Magistrado ResponsávelPATRÍCIA MANUEL PIRES
Data da Resolução21 de Maio de 2020
EmissorTribunal Central Administrativo Sul

L….., veio interpor recurso jurisdicional da sentença proferida pelo Tribunal Administrativo e Fiscal de Leiria, que julgou improcedente a impugnação judicial deduzida contra o ato de segunda avaliação efetuada ao lote de terreno para construção inscrito na matriz predial urbana sob o artigo …... da freguesia da ….., concelho de ….., no valor de €348.580,00.

O Recorrente, veio apresentar as suas alegações, tendo concluído como segue: 1. A audiência de julgamento, na qual prestaram depoimento as duas únicas testemunhas indicadas nos presentes autos, foi presidida pela Ilustre Magistrada Judicial Maria do Rosário Meneses da Silva Pais (cfr. acta de fls.).

  1. No entanto, a sentença recorrida, na qual se inclui a decisão sobre a matéria de facto, foi proferida pelo Ilustre Magistrado Judicial Manuel Antunes.

  2. O que constitui violação do princípio da plenitude da assistência dos Juízes, consagrado no artigo 654° do Código de Processo Civil, nos termos do qual: “Só podem intervir na decisão da matéria de facto os juízes que tenham assistido a todos os actos de instrução e discussão praticados na audiência final” (cfr. n.° 1 do referido artigo).

  3. Este princípio é consequência dos princípios da oralidade e da imediação que presidem à produção de prova e que privilegiam o contacto entre o Juiz e a prova produzida de forma oral, salvaguardando-se, assim, a essencialidade das atitudes, expressões e reacções, que, naturalmente, só podem ser observadas in loco.

  4. Também o artigo 653°, n.° 2 do Código de Processo Civil dispõe que: “(…) a decisão proferida declarará quais os factos que o Tribunal julga provados e quais os que julga não provados, analisando criticamente as provas e especificando os fundamentos que foram decisivos para a convicção do julgador.” 6 A sentença recorrida viola, igualmente, o princípio constitucional da tutela jurisdicional, consagrado no artigo 20.° da Constituição da República Portuguesa, pois, a manutenção na ordem jurídica de decisão sobre a matéria de facto proferida por Juiz que não assistiu à produção de prova, determina uma limitação, inadmissível, do direito constitucional de acesso ao direito e aos tribunais, uma vez que ao Recorrente terá sido negada a possibilidade de expor os seus interesses perante Juiz que decida, na íntegra, a matéria de facto.

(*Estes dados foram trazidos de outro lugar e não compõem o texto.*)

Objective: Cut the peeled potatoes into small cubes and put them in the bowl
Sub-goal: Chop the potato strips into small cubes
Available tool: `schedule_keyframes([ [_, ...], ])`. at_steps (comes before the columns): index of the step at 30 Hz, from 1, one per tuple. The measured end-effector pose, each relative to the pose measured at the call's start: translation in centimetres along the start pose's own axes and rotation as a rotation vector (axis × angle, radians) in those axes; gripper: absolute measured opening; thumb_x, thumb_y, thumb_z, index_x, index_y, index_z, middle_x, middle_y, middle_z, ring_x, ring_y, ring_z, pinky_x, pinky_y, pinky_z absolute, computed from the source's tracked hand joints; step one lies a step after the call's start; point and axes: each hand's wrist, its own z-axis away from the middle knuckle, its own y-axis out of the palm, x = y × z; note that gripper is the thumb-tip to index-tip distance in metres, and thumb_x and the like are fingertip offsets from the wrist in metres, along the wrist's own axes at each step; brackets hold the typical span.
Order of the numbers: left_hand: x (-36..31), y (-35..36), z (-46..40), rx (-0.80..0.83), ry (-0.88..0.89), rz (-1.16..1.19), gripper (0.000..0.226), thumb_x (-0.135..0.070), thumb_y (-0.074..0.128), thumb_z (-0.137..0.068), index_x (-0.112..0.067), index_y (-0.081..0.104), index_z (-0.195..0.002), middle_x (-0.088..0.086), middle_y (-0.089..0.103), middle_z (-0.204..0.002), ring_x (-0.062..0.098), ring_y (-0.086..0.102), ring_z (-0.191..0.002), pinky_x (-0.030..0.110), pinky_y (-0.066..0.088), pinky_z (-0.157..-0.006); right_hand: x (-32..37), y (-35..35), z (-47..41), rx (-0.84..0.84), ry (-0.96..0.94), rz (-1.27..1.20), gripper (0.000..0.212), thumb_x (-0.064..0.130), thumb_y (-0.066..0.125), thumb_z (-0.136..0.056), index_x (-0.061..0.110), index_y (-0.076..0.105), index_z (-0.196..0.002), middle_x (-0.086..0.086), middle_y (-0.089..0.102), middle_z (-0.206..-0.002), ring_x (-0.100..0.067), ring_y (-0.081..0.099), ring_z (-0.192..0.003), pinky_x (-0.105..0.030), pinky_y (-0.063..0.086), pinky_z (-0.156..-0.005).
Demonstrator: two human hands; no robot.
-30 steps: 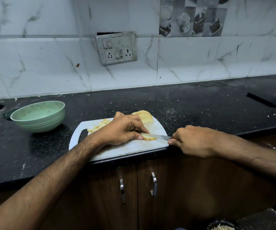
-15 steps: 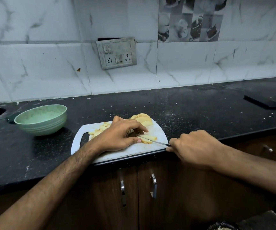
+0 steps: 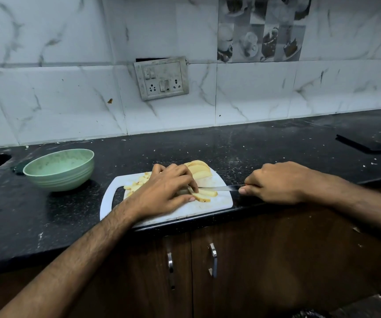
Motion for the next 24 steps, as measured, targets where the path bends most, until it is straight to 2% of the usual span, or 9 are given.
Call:
schedule_keyframes([
  [3,0.2,0.1,0.0,0.015,-0.049,-0.002,0.029,-0.061,0.047,-0.095,-0.041,0.061,-0.111,-0.022,0.045,-0.107,0.001,0.041,-0.101,0.034,0.024,-0.085,-0.2,-0.1,0.5,-0.026,-0.003,0.03,0.044,0.06,0.031,-0.101,0.028,0.053,-0.08,0.012,0.051,-0.075,-0.016,0.053,-0.077,-0.039,0.049,-0.083],
  [6,0.1,0.2,-0.2,0.033,-0.073,-0.025,0.027,-0.061,0.048,-0.095,-0.04,0.059,-0.109,-0.023,0.045,-0.103,0.001,0.039,-0.099,0.033,0.021,-0.085,0.3,0.2,0.7,-0.048,-0.007,0.032,0.041,0.06,0.03,-0.101,0.03,0.05,-0.08,0.002,0.065,-0.097,-0.024,0.062,-0.096,-0.039,0.047,-0.083],
  [8,0.1,0.2,-0.4,0.049,-0.087,-0.023,0.027,-0.061,0.049,-0.095,-0.04,0.058,-0.109,-0.023,0.046,-0.103,0.002,0.039,-0.099,0.034,0.023,-0.087,0.5,0.4,1.0,-0.051,-0.008,0.03,0.041,0.06,0.03,-0.1,0.031,0.047,-0.076,-0.001,0.066,-0.104,-0.027,0.063,-0.101,-0.039,0.047,-0.082],
  [13,0.2,-0.1,-0.4,0.059,-0.077,-0.031,0.03,-0.064,0.045,-0.093,-0.04,0.058,-0.107,-0.024,0.048,-0.103,0.003,0.041,-0.1,0.034,0.022,-0.088,0.4,0.9,2.0,-0.027,-0.005,0.044,0.037,0.059,0.031,-0.101,0.032,0.05,-0.083,-0.001,0.066,-0.106,-0.026,0.063,-0.102,-0.036,0.043,-0.076],
  [17,0.1,-0.3,-0.8,0.085,-0.046,-0.065,0.029,-0.062,0.046,-0.093,-0.038,0.056,-0.104,-0.024,0.05,-0.102,0.004,0.042,-0.098,0.037,0.026,-0.09,0.5,1.3,1.9,-0.03,0.029,0.032,0.035,0.058,0.031,-0.101,0.034,0.045,-0.08,-0.003,0.066,-0.111,-0.028,0.062,-0.107,-0.039,0.045,-0.082],
  [24,0.3,0.0,-0.6,0.047,-0.044,-0.026,0.034,-0.065,0.045,-0.093,-0.034,0.055,-0.099,-0.022,0.051,-0.095,0.004,0.048,-0.096,0.039,0.028,-0.093,0.6,1.3,1.4,-0.068,0.065,0.02,0.04,0.057,0.03,-0.101,0.032,0.043,-0.073,-0.002,0.066,-0.108,-0.027,0.063,-0.104,-0.039,0.045,-0.08],
])
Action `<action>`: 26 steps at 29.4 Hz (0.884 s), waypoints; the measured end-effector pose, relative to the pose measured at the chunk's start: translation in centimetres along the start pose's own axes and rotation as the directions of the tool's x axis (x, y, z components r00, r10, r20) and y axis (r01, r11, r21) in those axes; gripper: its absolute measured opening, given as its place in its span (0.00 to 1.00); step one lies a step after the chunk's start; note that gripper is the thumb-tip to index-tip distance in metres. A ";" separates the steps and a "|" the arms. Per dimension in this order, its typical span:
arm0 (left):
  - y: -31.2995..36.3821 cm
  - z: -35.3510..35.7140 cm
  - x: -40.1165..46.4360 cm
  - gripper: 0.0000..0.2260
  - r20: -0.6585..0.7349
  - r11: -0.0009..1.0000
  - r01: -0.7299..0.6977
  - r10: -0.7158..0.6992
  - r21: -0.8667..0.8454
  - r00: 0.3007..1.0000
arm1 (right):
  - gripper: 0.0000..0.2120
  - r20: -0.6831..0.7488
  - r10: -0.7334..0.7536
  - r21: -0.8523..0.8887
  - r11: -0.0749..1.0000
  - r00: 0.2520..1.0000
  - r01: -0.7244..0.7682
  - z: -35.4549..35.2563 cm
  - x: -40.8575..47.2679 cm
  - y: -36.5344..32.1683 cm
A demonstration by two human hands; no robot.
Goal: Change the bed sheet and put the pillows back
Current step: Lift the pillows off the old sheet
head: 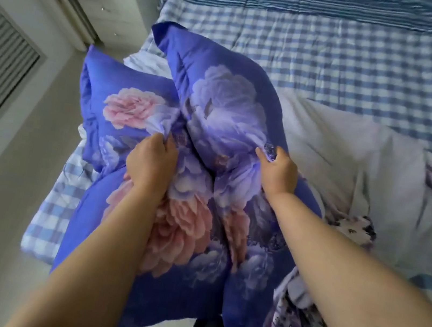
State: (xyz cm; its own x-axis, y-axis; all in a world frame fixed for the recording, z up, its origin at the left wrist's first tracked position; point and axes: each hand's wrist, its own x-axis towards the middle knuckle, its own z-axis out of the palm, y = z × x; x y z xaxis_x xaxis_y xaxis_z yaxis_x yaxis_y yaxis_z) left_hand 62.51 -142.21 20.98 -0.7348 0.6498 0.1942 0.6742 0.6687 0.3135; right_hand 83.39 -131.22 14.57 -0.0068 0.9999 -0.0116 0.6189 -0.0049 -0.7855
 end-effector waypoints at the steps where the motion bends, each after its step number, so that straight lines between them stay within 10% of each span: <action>1: 1.4 -1.2 -0.6 0.18 -0.025 0.999 -0.036 0.036 0.002 0.999 | 0.18 -0.026 -0.003 0.045 0.999 1.000 0.004 -1.7 -0.1 -0.2; 10: 16.0 -8.1 -5.6 0.19 -0.108 0.972 -0.236 0.232 -0.019 0.967 | 0.14 -0.155 -0.006 0.287 0.956 0.988 0.051 -20.4 2.2 0.6; 26: 43.1 2.4 -27.1 0.20 0.216 0.865 -0.313 0.417 -0.392 0.883 | 0.18 -0.447 0.121 -0.152 0.966 0.886 -0.208 -52.3 2.4 24.3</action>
State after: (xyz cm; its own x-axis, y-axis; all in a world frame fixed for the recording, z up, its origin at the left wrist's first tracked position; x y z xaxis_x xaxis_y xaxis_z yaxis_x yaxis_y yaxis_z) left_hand 111.61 -130.11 27.03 -0.3513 0.9308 0.1014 0.7845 0.2335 0.5745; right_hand 139.47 -128.27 27.78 0.4198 0.8913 0.1712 0.7188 -0.2113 -0.6624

  5. Tendo sido também colocado em causa o princípio do acesso à justiça consagrado na lei ordinária, no artigo 2º do Código de Processo Civil, pois a apreciação da prova e a tomada de decisão sobre a mesma por um Juiz diferente, limita, e muito, todo o efeito da prova e a descoberta da verdade.

  6. Assim, resulta claro que toda a produção de prova deve ser presidida pelo mesmo Juiz, que é o único que tem condições para avaliar os depoimentos em toda a sua plenitude.

  7. E o facto dos depoimentos terem sido gravados, não invalida nada do que acima se deixou exposto, uma vez que não é possível, através da gravação, detectar as expressões faciais e o comportamento das testemunhas durante o seu depoimento, que são essenciais para a formação da convicção do Juiz e insusceptíveis de reprodução em papel, de forma a serem transmitidas a outro Juiz.

  8. Consequentemente, é evidente que a sentença recorrida, na qual a decisão da matéria de facto foi proferida por um Juiz que não assistiu à produção de prova, designadamente aos depoimentos das testemunhas, viola o princípio da plenitude da assistência dos juízes, consagrado no artigo 654° do Código de Processo Civil, e viola também o artigo 20° da Constituição da República Portuguesa, bem como o artigo 2.º do Código de Processo Civil, o que determina a sua nulidade que não pode deixar de ser declarada.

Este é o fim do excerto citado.